19. Luke Wright England wouldn’t be England if they didn’t pick an all-rounder who got out very quickly and who didn’t bowl. To give Wright credit, it’s a job that he excels at.
20. Gary Ballance Someone up there likes him. Let us be the first to anti-jinx him by saying we’re not sure what the hell the selectors see in him, compared with Taylor for example.
21. Jade Dernbach Hanging around the verges of the team like a badly-tattooed hitchhiker at South Mimms service station.
22. Danny Briggs See last year. See next year.
23. Chris Woakes Well he plays for the right county in terms of getting further caps.
24. Chris Jordan His debut went reasonably well. If he continues to improve, he could easily rise to no. 21 on this ladder.
25. Scott Borthwick Another forgotten man, but his improvements have mostly come in first-class cricket.
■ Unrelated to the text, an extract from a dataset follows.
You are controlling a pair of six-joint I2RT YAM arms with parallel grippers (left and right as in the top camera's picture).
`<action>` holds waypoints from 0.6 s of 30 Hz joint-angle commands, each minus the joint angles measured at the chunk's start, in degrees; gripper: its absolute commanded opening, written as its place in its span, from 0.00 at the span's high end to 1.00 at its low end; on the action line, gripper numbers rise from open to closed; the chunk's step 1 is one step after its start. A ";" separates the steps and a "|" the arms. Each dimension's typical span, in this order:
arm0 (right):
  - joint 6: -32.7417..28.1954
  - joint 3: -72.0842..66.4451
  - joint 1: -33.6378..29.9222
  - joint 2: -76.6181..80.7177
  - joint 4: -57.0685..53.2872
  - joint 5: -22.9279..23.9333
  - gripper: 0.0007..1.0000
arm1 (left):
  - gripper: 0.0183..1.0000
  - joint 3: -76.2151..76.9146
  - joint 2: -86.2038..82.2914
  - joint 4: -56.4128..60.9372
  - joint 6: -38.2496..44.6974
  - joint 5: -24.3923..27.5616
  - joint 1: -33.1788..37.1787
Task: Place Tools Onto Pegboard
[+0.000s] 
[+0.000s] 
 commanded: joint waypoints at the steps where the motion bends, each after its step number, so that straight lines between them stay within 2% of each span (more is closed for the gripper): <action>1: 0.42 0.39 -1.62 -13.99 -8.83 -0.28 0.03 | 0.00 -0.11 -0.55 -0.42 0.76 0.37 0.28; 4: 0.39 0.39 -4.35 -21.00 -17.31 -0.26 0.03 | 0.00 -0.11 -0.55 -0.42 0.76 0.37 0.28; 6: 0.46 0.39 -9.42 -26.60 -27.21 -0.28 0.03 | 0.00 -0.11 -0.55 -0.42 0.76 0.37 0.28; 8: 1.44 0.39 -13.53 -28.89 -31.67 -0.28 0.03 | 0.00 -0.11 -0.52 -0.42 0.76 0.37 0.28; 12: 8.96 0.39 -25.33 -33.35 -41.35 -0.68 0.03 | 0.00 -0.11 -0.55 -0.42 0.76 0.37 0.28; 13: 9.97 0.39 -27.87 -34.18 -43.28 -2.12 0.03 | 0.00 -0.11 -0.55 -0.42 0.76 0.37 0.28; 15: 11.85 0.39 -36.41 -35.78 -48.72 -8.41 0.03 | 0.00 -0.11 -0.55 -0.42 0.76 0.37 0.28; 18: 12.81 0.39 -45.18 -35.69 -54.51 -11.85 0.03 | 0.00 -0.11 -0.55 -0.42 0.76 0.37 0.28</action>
26. Samit Patel Man of the match in the YB40 final and a consistent season for Nottinghamshire. We can only think Ashley Giles forgot what name he saved his phone number under. We suggest Gilo looks under Kelly, Jellyman.
27. Michael Carberry As nice as it was to see him play for England again, and what’s more, score a half-century, it was still a surprise to see him selected in the Ashes squad. His strength is definitely in limited overs cricket, so there’s still a chance of more games. Just a very slim one, given the calibre of the batsmen ahead of him.
28. Craig Kieswetter We guess that he’s still third choice ‘keeper; Buttler’s departure from Somerset will help him. His dodgy glovework won’t.
29. Jamie Overton Promises much, but it’s far too early for him.
30. Peter Trego 745 runs in 12 innings and not completely rubbish with the ball. Honestly, we’re not joking when we say he’s what England have been missing for donkey’s years.